Case ID: ad2d_9/html/0972-01.html
Source: Caselaw Access Project
Author: {"author": "", "license": "Public Domain", "url": "https://static.case.law/"}
Date Created: 2024-08-24T03:29:51.129683

In the Matter of the Claim of Kaarina Oksman, Respondent, against Henry Quist Construction Company et al., Appellants. Workmen’s Compensation Board, Respondent.

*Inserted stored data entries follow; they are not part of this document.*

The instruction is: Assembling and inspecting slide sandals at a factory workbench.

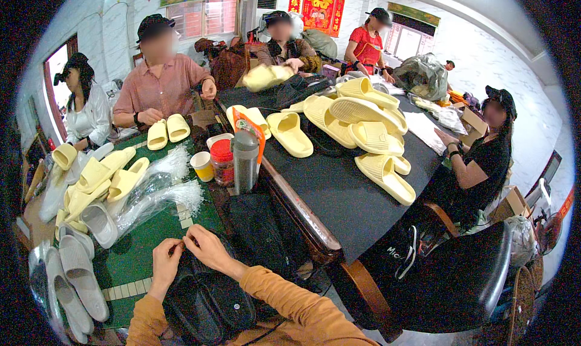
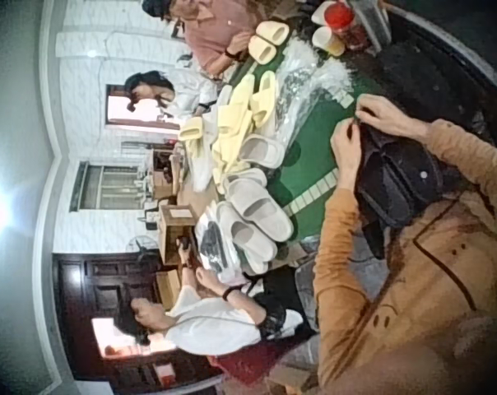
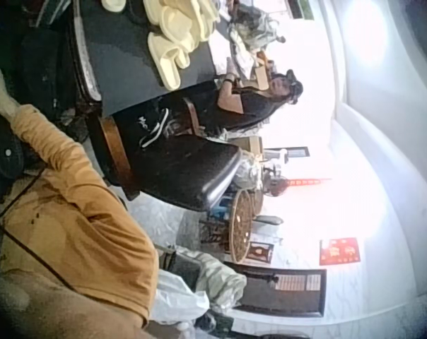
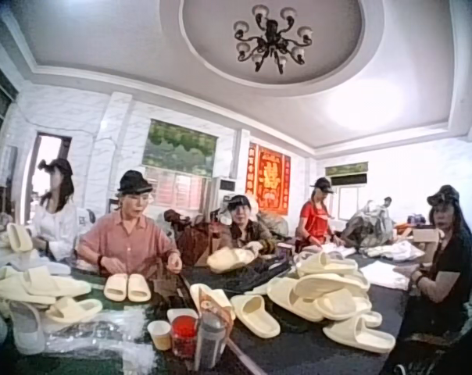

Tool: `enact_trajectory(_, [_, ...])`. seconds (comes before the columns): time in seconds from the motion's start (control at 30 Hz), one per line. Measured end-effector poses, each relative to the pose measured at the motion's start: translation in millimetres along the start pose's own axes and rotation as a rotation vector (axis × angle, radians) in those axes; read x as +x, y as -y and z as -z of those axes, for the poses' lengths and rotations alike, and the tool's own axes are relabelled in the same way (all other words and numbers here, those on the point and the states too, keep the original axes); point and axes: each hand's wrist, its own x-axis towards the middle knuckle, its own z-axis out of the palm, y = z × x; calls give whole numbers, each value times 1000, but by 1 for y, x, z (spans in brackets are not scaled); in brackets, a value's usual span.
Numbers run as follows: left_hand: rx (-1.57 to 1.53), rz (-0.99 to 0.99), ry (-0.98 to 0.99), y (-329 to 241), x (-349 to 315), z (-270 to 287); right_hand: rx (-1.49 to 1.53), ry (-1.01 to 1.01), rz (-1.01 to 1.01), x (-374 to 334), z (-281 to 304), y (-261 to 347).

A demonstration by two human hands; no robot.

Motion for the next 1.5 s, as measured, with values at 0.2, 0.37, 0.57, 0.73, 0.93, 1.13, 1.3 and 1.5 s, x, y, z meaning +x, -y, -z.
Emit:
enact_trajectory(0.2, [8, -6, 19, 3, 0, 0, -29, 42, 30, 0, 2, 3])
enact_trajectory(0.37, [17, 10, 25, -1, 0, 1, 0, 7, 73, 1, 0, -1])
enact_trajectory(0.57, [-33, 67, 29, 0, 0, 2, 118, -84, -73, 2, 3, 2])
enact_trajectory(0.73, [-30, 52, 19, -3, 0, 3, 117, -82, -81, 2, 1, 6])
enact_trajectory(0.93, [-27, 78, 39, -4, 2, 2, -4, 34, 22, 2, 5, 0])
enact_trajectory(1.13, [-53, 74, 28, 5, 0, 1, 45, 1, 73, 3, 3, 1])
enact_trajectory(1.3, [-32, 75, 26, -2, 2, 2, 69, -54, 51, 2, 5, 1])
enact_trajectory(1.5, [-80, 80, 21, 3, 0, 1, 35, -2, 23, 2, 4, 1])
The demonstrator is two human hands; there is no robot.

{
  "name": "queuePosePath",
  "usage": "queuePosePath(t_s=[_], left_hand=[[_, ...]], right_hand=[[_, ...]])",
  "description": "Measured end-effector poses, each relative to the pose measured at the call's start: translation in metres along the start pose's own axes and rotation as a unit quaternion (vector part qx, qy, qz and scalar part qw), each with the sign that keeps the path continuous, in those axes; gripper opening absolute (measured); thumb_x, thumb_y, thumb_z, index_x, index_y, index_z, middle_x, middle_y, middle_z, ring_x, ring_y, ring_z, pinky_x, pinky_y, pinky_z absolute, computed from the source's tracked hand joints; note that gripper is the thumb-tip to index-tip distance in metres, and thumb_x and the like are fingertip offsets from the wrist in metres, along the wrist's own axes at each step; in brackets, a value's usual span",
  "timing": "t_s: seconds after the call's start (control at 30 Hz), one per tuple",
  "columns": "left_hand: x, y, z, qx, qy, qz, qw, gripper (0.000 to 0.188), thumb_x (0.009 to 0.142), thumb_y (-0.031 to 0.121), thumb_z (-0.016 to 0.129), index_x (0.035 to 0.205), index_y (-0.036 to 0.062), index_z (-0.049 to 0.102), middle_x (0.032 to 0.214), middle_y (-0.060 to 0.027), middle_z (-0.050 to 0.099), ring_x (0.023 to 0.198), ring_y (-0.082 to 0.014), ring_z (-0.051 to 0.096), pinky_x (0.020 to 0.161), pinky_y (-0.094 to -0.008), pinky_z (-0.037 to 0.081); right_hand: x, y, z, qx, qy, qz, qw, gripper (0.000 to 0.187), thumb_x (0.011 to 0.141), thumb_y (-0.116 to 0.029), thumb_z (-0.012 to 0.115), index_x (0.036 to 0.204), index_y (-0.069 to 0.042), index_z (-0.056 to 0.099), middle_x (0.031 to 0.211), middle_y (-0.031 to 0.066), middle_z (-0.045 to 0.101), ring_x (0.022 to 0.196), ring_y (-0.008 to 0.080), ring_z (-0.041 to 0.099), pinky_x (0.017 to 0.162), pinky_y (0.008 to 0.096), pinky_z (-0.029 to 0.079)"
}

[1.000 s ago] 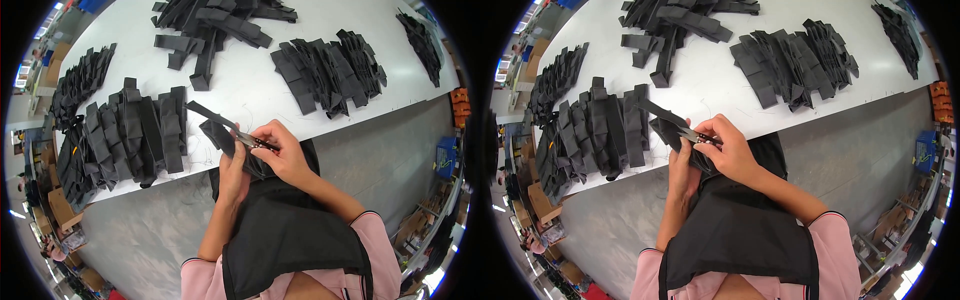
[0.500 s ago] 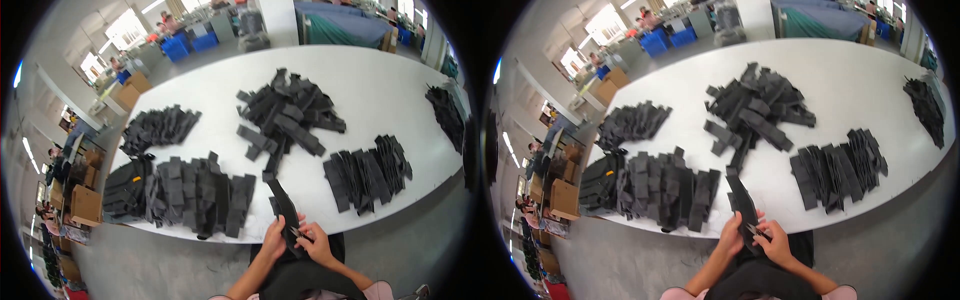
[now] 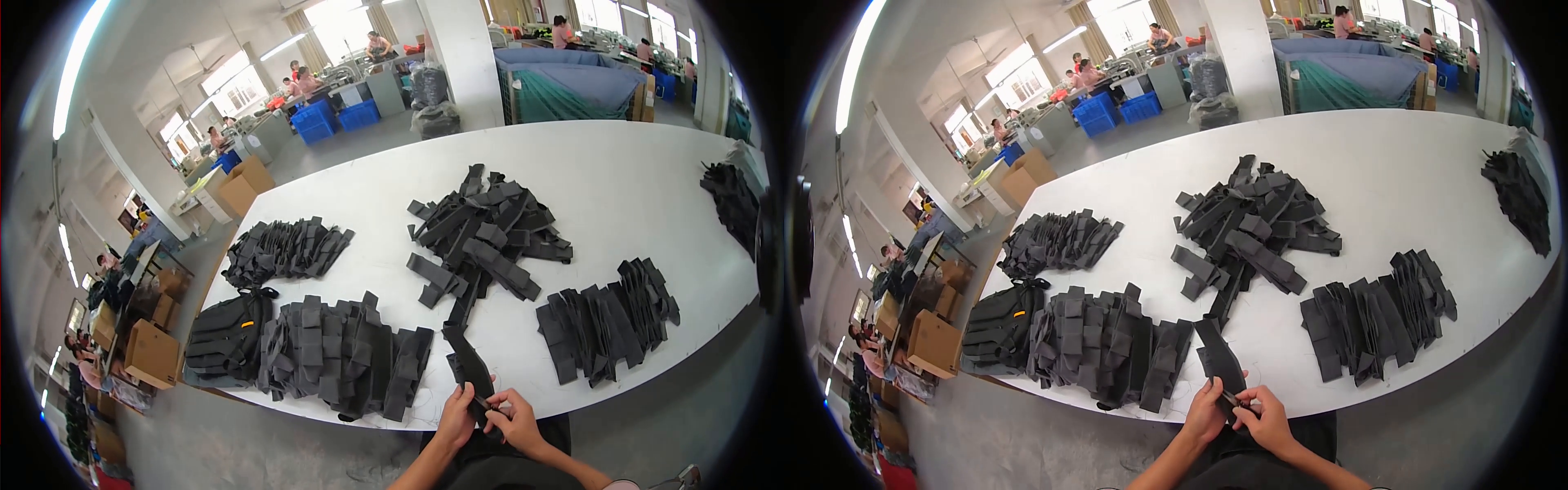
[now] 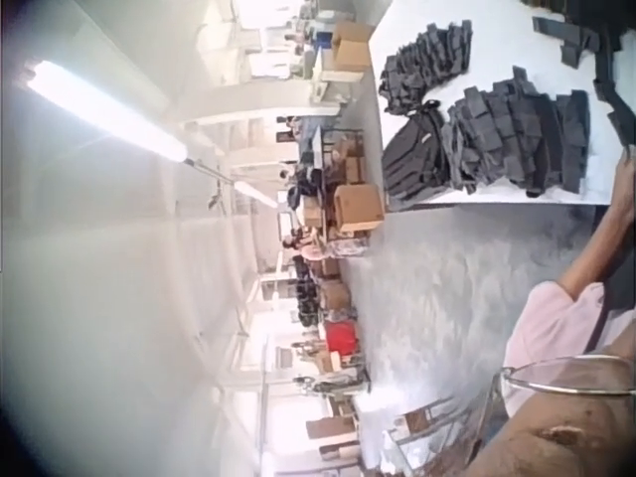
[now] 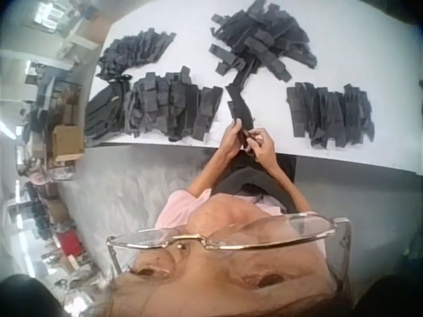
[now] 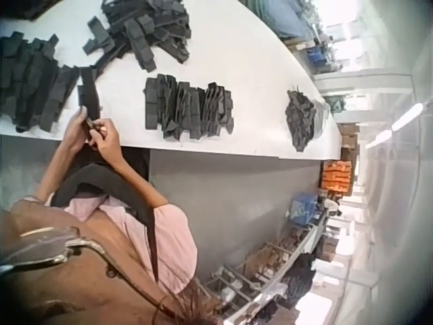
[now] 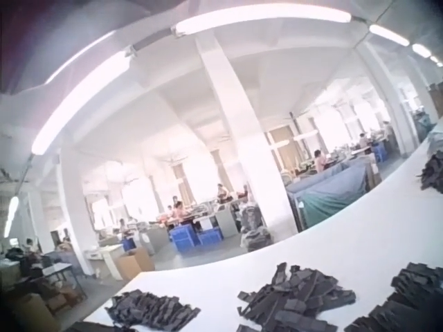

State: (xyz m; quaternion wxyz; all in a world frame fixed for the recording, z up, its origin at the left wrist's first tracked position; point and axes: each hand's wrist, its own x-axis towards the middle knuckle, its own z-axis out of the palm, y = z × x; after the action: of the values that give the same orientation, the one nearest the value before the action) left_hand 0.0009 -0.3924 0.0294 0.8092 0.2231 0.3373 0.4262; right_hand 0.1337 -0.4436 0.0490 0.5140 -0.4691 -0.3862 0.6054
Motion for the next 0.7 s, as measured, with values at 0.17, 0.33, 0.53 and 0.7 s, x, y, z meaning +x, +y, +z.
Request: queuePosePath(t_s=[0.17,0.33,0.53,0.7], left_hand=[[0.005,0.009,0.003,-0.047,-0.005,0.011,0.999,0.048,0.098,0.035,0.040,0.131,0.0015,0.037,0.130,-0.0163,0.049,0.104,-0.0261,0.057,0.087,-0.0407,0.048],[0.006,0.002,0.007,-0.031,0.011,0.039,0.999,0.048,0.097,0.036,0.042,0.131,0.0023,0.038,0.130,-0.0176,0.049,0.107,-0.0247,0.056,0.091,-0.0402,0.046],[0.000,-0.003,0.014,-0.005,0.012,0.028,1.000,0.050,0.096,0.038,0.042,0.130,0.0022,0.040,0.128,-0.0150,0.051,0.106,-0.0212,0.056,0.091,-0.0371,0.046],[0.009,0.008,0.014,-0.070,0.018,0.020,0.997,0.048,0.097,0.038,0.040,0.129,0.0018,0.043,0.127,-0.0161,0.052,0.104,-0.0215,0.057,0.090,-0.0366,0.047]], right_hand=[[-0.006,0.009,0.003,0.008,0.011,0.001,1.000,0.023,0.080,0.002,0.062,0.100,0.003,0.051,0.082,0.0078,0.053,0.064,0.0149,0.062,0.056,0.0250,0.050],[-0.008,-0.010,0.009,-0.304,0.134,-0.259,0.907,0.024,0.070,-0.002,0.070,0.091,-0.003,0.059,0.081,0.0090,0.054,0.067,0.0196,0.059,0.056,0.0300,0.047],[-0.012,-0.001,-0.001,-0.371,0.075,-0.282,0.882,0.016,0.067,0.003,0.069,0.079,-0.001,0.060,0.079,0.0118,0.053,0.062,0.0249,0.056,0.054,0.0305,0.045],[-0.008,0.008,0.005,-0.235,0.016,-0.258,0.937,0.007,0.078,0.003,0.062,0.081,-0.001,0.057,0.075,0.0086,0.058,0.056,0.0159,0.057,0.048,0.0266,0.043]])
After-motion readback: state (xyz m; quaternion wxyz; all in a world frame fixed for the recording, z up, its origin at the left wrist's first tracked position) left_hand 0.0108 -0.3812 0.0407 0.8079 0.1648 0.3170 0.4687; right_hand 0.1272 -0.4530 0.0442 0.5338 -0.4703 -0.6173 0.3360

   Appeal by the employer and its carrier from a decision of the Workmen’s Compensation Board which made an award of death benefits. The deceased employee worked as a night watchman on a floating derrick. On week ends he remained on the derrick from Friday evening to Monday morning. On Monday morning, August 6, 1956 the first worker arrived at 6:40 a.m. and exchanged greetings with the decedent who was sweeping the boiler room floor. At 7:15 a.m. the decedent was found lying-dead on the deck. It was shown that it was customary to let the boiler fire go out on Friday night during the Summer and to rekindle it on Monday morning, that it took 150 to 200 pounds of coal to get steam up and that the boiler was generating steam when the first worker went on board that morning. There was also testimony indicating that a water pump weighing about 80 pounds which had been left on the derrick on Friday night was found on a scow alongside the derrick, that the scow was leaking badly and needed pumping, that the hose necessary for pumping was not yet attached to the pump and that this hose was found near the decedent’s body. The board found that immediately prior to his death the decedent shoveled coal and moved the heavy pump. In this unwitnessed accident situation, these were reasonable inferences which could properly be drawn from the facts and circumstances that were shown. Two physicians testified that the unusual and heavy exertion which the decedent performed prior to his death precipitated his fatal heart failure. Even the appellants’ medical witnesses admitted that if the pump had been carried immediately before the decedent’s death they could not reject the possibility that this exertion had precipitated death. Thus the board could find, as it did, that the decedent’s death resulted from the unusual strain and extra exertion of his work activities. Decision and award unanimously affirmed, with costs to the Workmen’s Compensation Board. Present — Foster, P. J., Bergan, Gibson, Herlihy and Reynolds, JJ.